Required work: Set down, exactly as written, every line from the top of the records below to the line containing "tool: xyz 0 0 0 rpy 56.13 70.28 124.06", both ends included, and no others.

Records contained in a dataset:
· · · ·

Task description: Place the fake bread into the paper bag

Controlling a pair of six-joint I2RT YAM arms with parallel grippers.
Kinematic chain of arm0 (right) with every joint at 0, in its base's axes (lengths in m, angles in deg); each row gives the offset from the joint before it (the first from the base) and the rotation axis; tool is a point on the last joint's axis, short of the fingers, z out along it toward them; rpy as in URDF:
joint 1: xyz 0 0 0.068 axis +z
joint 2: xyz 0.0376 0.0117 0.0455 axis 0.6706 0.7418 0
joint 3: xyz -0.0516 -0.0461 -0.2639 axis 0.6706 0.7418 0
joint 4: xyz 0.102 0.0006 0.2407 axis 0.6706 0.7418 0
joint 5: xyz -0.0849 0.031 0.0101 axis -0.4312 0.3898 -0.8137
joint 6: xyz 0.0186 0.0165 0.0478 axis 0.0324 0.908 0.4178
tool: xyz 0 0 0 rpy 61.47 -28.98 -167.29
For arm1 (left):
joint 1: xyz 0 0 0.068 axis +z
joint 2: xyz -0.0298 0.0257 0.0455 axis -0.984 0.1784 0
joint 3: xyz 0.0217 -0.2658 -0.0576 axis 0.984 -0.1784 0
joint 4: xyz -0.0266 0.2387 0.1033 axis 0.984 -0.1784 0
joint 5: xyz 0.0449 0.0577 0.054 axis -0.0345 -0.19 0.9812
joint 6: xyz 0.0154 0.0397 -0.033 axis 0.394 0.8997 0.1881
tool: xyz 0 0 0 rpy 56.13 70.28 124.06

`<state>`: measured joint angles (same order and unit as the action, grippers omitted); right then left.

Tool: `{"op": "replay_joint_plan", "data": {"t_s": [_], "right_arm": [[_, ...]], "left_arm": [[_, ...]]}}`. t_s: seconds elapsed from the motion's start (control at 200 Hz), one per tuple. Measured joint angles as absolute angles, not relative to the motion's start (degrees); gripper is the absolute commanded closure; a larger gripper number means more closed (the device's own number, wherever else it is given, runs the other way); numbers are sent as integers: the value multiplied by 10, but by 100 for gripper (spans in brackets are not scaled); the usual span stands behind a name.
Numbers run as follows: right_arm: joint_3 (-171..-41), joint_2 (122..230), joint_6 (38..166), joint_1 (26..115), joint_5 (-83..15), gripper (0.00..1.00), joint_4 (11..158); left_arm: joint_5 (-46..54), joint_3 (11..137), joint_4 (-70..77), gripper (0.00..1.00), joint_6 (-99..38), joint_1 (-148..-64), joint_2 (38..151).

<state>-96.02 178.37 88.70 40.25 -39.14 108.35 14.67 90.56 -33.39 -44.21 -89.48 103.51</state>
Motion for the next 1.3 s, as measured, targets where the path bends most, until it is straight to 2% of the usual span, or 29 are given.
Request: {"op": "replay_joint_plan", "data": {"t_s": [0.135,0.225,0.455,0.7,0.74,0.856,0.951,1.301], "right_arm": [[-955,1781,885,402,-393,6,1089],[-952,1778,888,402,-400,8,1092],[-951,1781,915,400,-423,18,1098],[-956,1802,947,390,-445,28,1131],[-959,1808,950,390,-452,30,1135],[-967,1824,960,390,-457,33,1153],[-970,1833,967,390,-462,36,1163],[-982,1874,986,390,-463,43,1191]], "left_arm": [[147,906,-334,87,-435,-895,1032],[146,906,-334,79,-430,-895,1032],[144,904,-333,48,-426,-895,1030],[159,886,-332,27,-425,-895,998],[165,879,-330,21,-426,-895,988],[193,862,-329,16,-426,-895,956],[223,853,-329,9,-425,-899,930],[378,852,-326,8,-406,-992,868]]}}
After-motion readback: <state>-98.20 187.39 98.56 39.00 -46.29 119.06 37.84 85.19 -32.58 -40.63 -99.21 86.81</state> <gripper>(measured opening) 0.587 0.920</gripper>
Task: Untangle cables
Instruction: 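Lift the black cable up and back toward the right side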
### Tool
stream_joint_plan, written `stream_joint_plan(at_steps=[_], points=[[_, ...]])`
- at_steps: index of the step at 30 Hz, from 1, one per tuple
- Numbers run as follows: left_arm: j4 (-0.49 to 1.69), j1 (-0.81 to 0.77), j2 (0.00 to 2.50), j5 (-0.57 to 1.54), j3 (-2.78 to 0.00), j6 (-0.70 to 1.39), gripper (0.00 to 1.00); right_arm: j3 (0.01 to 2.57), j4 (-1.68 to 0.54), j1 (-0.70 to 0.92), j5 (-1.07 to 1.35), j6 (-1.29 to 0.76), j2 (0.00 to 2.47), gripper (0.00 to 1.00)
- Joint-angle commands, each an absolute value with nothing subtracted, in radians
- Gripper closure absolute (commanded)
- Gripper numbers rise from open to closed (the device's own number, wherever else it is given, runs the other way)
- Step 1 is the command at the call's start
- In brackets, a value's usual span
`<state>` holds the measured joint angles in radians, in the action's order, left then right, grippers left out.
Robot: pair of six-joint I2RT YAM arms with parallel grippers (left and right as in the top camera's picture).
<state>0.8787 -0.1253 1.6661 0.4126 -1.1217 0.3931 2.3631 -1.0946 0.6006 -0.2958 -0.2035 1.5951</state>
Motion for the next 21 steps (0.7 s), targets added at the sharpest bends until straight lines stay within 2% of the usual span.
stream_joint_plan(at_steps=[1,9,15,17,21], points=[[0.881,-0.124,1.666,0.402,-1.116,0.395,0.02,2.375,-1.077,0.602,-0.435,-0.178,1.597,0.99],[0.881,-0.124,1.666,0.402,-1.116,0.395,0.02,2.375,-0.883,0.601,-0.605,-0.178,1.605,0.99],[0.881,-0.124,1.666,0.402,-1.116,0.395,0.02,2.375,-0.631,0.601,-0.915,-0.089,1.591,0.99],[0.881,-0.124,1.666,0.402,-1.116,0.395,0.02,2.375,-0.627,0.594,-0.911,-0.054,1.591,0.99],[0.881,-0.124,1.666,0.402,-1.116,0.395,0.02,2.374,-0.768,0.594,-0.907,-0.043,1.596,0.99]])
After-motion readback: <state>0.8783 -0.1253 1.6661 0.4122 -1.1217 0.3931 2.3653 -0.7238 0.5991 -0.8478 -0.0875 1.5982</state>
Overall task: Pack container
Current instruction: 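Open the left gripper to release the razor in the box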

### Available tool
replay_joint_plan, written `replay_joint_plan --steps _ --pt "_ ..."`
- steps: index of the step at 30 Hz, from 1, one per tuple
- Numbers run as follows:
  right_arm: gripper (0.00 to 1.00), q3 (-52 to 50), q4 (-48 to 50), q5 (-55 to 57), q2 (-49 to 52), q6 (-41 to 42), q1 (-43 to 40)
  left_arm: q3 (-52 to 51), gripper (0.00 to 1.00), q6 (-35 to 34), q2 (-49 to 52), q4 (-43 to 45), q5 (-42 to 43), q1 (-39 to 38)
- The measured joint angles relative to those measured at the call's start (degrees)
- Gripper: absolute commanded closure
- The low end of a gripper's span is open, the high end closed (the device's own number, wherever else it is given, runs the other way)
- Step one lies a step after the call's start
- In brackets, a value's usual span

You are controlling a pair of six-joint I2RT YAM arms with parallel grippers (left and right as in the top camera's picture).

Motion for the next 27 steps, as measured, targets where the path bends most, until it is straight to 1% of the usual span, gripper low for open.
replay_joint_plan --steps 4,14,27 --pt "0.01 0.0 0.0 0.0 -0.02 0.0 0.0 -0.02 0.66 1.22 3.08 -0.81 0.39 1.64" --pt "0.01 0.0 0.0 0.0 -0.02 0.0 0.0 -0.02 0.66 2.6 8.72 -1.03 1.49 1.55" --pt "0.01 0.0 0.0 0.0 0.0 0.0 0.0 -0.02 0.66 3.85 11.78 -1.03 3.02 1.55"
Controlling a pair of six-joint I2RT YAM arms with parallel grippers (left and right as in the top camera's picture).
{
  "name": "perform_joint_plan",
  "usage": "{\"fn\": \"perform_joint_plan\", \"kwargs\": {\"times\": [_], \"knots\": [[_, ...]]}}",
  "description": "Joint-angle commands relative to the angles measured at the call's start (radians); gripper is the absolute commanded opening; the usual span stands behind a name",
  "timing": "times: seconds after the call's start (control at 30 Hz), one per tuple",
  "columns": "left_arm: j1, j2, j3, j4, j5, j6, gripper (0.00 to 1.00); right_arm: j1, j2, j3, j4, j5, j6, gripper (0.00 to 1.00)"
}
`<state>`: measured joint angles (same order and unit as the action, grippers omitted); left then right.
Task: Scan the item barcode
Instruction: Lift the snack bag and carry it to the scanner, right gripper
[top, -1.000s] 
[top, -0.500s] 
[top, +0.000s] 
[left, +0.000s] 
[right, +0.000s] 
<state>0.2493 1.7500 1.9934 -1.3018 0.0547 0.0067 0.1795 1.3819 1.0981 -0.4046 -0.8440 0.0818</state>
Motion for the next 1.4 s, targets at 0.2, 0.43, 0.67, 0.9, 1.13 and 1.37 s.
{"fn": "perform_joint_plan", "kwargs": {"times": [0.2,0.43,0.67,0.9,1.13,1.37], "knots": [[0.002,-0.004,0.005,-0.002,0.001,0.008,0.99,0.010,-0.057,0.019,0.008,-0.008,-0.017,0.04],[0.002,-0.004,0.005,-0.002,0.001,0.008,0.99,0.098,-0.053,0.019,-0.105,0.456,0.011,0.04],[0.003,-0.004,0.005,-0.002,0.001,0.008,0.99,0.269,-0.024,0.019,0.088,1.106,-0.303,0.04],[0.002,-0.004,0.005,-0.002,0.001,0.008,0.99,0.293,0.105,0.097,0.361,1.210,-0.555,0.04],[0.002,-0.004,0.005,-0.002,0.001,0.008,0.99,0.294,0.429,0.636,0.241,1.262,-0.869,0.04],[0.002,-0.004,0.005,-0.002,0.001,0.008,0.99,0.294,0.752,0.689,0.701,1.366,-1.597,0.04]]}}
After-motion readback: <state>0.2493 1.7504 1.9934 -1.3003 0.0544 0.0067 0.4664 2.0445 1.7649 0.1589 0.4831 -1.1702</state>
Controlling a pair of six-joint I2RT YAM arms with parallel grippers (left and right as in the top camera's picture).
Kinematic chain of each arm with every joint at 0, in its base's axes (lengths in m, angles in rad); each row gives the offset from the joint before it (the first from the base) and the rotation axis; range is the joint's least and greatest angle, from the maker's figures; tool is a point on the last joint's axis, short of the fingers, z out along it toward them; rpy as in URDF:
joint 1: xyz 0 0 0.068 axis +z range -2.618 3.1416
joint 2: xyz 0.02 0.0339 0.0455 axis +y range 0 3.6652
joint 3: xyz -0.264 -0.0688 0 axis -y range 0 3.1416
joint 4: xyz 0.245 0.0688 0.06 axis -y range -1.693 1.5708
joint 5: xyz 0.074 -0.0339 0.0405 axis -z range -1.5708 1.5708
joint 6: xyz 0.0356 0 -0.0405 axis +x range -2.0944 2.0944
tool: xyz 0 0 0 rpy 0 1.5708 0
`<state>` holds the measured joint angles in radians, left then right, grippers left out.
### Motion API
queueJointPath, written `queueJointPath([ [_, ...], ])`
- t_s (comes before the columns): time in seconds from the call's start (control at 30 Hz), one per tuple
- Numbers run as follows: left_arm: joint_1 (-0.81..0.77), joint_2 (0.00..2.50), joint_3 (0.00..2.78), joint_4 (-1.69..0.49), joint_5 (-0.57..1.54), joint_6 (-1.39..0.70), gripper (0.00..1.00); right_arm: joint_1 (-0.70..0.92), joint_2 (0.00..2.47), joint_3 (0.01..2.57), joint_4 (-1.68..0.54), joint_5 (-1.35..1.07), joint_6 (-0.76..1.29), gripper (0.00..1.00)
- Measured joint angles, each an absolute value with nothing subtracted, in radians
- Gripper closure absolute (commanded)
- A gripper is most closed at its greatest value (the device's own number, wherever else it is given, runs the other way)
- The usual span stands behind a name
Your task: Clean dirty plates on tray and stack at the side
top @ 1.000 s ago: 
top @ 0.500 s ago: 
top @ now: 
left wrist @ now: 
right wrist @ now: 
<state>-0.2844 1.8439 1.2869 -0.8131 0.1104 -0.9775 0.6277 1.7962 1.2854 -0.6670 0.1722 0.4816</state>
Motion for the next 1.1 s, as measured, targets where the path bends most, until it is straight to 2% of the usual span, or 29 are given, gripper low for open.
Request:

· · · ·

Answer space:
Task description: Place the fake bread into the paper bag

Controlling a pair of six-joint I2RT YAM arms with parallel grippers.
Kinematic chain of arm0 (right) with every joint at 0, in its base's axes (lengths in m, angles in deg); each row gives the offset from the joint before it (the first from the base) and the rotation axis; tool is a point on the last joint's axis, short of the fingers, z out along it toward them; rpy as in URDF:
joint 1: xyz 0 0 0.068 axis +z
joint 2: xyz 0.0376 0.0117 0.0455 axis 0.6706 0.7418 0
joint 3: xyz -0.0516 -0.0461 -0.2639 axis 0.6706 0.7418 0
joint 4: xyz 0.102 0.0006 0.2407 axis 0.6706 0.7418 0
joint 5: xyz -0.0849 0.031 0.0101 axis -0.4312 0.3898 -0.8137
joint 6: xyz 0.0186 0.0165 0.0478 axis 0.0324 0.908 0.4178
tool: xyz 0 0 0 rpy 61.47 -28.98 -167.29
For arm1 (left):
joint 1: xyz 0 0 0.068 axis +z
joint 2: xyz -0.0298 0.0257 0.0455 axis -0.984 0.1784 0
joint 3: xyz 0.0217 -0.2658 -0.0576 axis 0.984 -0.1784 0
joint 4: xyz -0.0266 0.2387 0.1033 axis 0.984 -0.1784 0
joint 5: xyz 0.0449 0.0577 0.054 axis -0.0345 -0.19 0.9812
joint 6: xyz 0.0154 0.0397 -0.033 axis 0.394 0.8997 0.1881
tool: xyz 0 0 0 rpy 56.13 70.28 124.06

The complete answer has been given.